Aaron Bercellie completed and defended his thesis, “Muon Neutrino Charged Current Single Pion Production on Various Targets in the MINERvA Detector” in April 2022. The paper describing his results is in internal review and will appear on the arXiv soon.
Dr. Jeffrey Kleykamp
Congratulations to Dr. Jeffrey Kleykamp, who successfully defended his thesis “A-scaling of CCQE-like cross sections at MINERvA” on June 8th. Dr. Kleykamp has started a postdoc at the University of Mississippi, where he will be working on NOvA and DUNE.
Dr. Tejin Cai
Dr. Tejin Cai successfully defended his thesis which provides the first precise measurement of the nucleon axial form factor without nuclear effects from his measurement of anti neutrino scattering on hydrogen. Tejin will begin a postdoctoral fellowship at York University in Toronto this summer.
Dr. Rob Fine
Rob successfully defended his Ph.D. thesis, “Measurement of the Medium Energy NuMI Flux Using the Low-ν and High-ν Methods at MINERvA” today. Rumor has it that a bottle of champagne was successfully delivered to Rob at Fermilab in the conference room where he defended over Zoom by his proud advisor, Kevin McFarland.

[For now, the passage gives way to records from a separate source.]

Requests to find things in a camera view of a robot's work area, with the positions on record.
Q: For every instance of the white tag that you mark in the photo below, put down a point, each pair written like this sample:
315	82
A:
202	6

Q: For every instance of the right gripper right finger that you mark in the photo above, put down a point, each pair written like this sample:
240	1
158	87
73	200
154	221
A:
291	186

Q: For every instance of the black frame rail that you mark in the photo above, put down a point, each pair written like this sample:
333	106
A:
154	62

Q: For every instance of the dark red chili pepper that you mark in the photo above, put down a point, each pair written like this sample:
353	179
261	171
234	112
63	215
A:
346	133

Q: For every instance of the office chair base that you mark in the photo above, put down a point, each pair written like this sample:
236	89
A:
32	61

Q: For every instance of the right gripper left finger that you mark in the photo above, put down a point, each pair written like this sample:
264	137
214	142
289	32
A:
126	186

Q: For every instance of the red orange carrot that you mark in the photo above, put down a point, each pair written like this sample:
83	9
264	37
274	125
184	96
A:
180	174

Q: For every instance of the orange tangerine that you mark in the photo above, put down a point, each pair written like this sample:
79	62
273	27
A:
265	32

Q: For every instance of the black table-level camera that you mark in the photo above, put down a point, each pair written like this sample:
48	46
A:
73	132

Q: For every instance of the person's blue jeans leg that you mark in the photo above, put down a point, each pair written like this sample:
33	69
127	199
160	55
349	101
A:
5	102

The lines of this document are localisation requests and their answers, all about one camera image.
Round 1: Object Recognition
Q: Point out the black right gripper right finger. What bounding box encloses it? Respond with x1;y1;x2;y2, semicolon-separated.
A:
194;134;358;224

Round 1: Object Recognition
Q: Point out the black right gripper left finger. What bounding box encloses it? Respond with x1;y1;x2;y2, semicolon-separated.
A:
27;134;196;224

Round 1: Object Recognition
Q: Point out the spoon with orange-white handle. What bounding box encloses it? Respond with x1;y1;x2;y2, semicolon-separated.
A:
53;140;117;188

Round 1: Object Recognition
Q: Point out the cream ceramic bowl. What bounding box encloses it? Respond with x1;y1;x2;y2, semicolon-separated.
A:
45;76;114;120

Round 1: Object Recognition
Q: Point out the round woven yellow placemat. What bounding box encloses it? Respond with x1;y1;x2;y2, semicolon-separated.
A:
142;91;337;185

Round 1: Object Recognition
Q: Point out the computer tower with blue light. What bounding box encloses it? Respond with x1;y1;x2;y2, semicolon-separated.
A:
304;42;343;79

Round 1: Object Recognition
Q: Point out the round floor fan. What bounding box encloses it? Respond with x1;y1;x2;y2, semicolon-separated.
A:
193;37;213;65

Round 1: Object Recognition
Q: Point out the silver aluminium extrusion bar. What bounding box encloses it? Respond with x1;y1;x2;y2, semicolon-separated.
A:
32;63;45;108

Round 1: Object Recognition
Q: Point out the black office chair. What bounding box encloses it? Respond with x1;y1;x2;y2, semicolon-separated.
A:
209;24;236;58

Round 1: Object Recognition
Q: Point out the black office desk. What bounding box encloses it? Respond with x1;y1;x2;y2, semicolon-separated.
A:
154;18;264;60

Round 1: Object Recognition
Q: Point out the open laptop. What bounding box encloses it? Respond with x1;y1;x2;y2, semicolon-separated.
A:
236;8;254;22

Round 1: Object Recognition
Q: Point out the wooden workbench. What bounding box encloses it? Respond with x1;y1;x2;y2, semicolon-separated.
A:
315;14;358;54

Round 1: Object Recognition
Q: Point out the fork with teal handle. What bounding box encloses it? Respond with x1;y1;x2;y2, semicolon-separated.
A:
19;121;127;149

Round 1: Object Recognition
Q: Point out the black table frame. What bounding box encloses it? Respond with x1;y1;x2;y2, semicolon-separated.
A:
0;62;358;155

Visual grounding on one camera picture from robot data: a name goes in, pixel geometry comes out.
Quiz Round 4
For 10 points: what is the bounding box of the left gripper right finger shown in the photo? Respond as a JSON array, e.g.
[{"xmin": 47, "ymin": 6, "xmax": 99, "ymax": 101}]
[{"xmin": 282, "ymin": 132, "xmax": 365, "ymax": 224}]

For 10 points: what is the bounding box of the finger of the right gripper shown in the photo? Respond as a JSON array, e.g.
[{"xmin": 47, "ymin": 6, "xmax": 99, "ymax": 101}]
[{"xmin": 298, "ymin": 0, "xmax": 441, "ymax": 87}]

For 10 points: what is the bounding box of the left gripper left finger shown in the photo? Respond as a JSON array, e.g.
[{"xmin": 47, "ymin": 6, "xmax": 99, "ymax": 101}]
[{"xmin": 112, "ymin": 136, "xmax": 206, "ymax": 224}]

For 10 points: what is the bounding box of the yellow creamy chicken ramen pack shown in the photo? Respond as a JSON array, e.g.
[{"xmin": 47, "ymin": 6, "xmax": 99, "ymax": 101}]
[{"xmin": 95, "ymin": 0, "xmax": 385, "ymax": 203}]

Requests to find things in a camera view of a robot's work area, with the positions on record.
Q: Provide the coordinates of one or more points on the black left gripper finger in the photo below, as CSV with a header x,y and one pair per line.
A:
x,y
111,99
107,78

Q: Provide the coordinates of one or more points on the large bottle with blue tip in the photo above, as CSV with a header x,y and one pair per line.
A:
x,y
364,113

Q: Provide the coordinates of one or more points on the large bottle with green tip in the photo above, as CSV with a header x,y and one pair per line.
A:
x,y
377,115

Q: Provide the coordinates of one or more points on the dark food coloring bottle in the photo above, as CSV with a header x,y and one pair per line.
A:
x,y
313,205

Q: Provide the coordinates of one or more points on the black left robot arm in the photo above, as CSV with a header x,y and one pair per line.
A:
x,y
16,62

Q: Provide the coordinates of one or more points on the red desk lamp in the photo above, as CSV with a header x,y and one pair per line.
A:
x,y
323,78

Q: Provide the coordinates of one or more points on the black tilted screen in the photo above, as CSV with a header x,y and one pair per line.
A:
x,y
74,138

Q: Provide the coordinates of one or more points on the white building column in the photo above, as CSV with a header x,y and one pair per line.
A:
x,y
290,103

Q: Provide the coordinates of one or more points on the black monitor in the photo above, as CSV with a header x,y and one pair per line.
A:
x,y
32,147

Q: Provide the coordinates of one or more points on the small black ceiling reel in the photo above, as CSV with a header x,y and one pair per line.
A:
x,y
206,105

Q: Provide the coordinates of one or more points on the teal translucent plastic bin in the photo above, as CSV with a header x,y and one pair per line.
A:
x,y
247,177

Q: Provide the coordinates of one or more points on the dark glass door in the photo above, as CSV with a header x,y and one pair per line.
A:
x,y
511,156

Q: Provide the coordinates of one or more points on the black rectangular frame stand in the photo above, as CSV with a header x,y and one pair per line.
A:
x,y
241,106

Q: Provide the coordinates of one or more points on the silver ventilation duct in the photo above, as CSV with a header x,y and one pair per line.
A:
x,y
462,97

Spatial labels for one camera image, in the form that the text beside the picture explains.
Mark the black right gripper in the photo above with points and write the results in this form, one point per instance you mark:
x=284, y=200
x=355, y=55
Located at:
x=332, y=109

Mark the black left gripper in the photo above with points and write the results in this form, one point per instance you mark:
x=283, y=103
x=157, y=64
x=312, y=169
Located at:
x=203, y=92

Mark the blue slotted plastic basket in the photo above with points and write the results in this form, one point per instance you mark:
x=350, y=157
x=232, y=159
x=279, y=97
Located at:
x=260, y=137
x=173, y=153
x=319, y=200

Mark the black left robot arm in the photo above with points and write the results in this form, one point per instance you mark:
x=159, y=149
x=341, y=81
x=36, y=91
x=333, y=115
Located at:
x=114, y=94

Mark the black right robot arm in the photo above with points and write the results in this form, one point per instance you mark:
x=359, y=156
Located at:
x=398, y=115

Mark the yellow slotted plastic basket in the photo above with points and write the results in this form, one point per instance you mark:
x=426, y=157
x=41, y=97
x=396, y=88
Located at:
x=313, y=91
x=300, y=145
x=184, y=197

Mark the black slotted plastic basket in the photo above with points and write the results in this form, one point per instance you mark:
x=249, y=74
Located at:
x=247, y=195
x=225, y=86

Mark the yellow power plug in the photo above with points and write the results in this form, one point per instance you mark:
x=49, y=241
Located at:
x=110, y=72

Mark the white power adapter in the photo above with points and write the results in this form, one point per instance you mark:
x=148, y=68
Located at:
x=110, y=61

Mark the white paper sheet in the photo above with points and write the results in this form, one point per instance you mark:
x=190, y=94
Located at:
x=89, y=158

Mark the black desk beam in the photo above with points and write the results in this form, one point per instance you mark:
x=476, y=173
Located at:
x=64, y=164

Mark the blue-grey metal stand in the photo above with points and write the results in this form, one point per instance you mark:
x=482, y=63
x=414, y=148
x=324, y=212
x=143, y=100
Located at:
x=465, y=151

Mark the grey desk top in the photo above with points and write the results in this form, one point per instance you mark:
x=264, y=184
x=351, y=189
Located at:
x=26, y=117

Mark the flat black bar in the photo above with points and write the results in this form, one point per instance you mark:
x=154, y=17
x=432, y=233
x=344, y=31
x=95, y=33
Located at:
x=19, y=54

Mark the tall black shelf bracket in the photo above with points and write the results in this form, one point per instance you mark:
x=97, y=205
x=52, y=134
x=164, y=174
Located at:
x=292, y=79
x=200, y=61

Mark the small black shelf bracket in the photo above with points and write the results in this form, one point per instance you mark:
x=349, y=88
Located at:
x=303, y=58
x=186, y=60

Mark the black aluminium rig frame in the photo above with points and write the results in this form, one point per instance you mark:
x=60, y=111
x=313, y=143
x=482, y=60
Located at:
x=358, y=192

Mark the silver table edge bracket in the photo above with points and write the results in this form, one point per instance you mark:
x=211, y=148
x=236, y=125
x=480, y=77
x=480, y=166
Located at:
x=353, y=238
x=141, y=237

Rob will be working as a postdoctoral fellow in Sowjanya Gollapinni’s group at Los Alamos on SBND and MicroBooNE.
Dan Ruterbories Awarded Cottrell Fellowship
Dr. Dan Ruterbories has been awarded a Cottrell Fellowship from the Research Corporation for Scientific Advancement recognizing his work on MINERvA. Dan serves as MINERvA’s analysis coordinator, and studies quasielastic scattering and related processes with the goal of understanding how the nuclear environment affects the energy observed after the neutrino interacts. As part of the Fellowship, Dan will be supported to teach the “self-paced” Physics 113 course in Spring 2021. This course serves students whose background puts them at risk of difficulties in this course required for pre-Med students and life sciences majors, and provides extra support in a “flipped classroom” environment to help them to succeed.

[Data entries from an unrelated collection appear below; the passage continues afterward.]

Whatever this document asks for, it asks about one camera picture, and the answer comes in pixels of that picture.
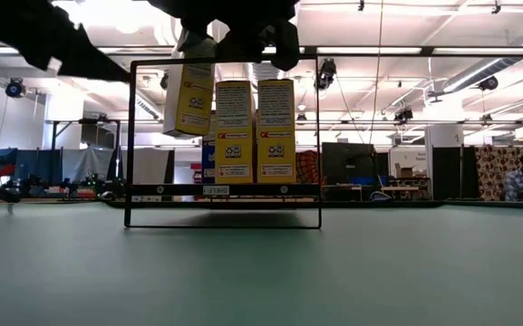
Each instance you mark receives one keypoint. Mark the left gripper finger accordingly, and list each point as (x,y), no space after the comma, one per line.
(243,50)

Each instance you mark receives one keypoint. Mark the yellow Corn Pops cereal box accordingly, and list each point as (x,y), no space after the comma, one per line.
(190,99)
(276,131)
(234,131)

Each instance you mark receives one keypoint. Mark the blue Frosted Flakes cereal box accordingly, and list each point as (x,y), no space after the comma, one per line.
(208,158)

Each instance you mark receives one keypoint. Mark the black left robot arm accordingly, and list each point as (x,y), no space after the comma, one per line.
(39,36)

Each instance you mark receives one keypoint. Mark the black ceiling spotlight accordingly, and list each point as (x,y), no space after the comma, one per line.
(164,81)
(488,83)
(15,88)
(403,115)

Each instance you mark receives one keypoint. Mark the orange patterned poster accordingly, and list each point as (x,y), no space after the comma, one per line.
(306,167)

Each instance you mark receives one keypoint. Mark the white partition panel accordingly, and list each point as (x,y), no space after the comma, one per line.
(150,165)

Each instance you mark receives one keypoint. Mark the black monitor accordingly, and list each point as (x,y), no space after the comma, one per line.
(347,160)

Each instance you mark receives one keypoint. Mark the black equipment rack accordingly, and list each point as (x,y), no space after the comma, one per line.
(100,133)

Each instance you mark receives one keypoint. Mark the brown cardboard box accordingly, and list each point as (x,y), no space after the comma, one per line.
(406,172)

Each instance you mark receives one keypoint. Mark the black partition panel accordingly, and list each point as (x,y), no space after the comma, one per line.
(447,172)

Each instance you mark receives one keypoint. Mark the blue desk partition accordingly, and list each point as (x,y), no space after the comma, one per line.
(30,163)

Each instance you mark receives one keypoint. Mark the brown patterned curtain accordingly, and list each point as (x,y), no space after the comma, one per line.
(492,172)

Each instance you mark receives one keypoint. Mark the black hanging camera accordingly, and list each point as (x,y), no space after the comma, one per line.
(326,72)

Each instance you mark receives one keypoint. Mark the wooden shelf black metal frame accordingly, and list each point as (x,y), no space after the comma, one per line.
(261,189)

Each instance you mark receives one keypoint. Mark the grey round ceiling duct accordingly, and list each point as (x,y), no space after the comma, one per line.
(483,72)

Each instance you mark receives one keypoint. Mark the black aluminium rig frame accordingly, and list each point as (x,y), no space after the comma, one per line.
(16,202)

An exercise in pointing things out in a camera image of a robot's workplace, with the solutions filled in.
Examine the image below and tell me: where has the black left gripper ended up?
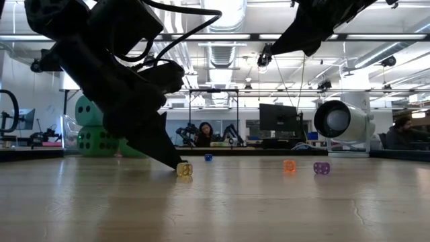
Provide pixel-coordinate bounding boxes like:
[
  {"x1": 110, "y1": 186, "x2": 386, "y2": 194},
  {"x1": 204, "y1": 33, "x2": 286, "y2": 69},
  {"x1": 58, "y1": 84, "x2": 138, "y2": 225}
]
[{"x1": 40, "y1": 38, "x2": 187, "y2": 170}]

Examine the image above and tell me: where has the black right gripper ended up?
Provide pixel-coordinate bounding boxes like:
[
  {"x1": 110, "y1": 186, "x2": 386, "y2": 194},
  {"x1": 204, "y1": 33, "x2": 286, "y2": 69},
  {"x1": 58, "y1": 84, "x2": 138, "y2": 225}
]
[{"x1": 268, "y1": 0, "x2": 370, "y2": 57}]

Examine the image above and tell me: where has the large green foam die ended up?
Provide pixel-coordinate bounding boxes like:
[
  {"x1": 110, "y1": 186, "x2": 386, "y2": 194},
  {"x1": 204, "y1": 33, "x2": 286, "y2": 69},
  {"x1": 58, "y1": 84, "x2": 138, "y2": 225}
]
[
  {"x1": 118, "y1": 137, "x2": 148, "y2": 159},
  {"x1": 76, "y1": 125, "x2": 120, "y2": 158}
]

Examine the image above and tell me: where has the small yellow die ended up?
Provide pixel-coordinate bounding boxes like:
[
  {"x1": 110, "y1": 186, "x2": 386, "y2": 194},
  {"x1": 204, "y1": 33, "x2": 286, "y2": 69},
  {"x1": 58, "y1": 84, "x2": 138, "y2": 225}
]
[{"x1": 176, "y1": 162, "x2": 194, "y2": 178}]

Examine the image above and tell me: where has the large teal foam die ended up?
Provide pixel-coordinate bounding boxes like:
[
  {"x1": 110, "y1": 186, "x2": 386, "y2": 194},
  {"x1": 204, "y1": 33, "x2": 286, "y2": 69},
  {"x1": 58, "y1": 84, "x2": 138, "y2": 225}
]
[{"x1": 74, "y1": 95, "x2": 105, "y2": 128}]

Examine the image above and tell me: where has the person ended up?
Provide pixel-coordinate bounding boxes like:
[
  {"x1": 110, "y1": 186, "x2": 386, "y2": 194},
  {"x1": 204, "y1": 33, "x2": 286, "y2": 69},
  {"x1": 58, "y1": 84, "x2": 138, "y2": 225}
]
[
  {"x1": 385, "y1": 116, "x2": 430, "y2": 151},
  {"x1": 193, "y1": 121, "x2": 216, "y2": 148}
]

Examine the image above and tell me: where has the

Tejin Cai awarded Messersmith Fellowship
Tejin Cai has been selected as an Agnes M. and George Messersmith Fellow. This award will support his final year of his Ph.D. dissertation work at Rochester. Tejin was selected from among all the Ph.D. students in physics, chemistry, biology, and preclinical departments of the School of Medicine and Dentistry. He recently published work demonstrating a novel technique for measuring the removal energy for neutrons in neutrino scattering in carbon.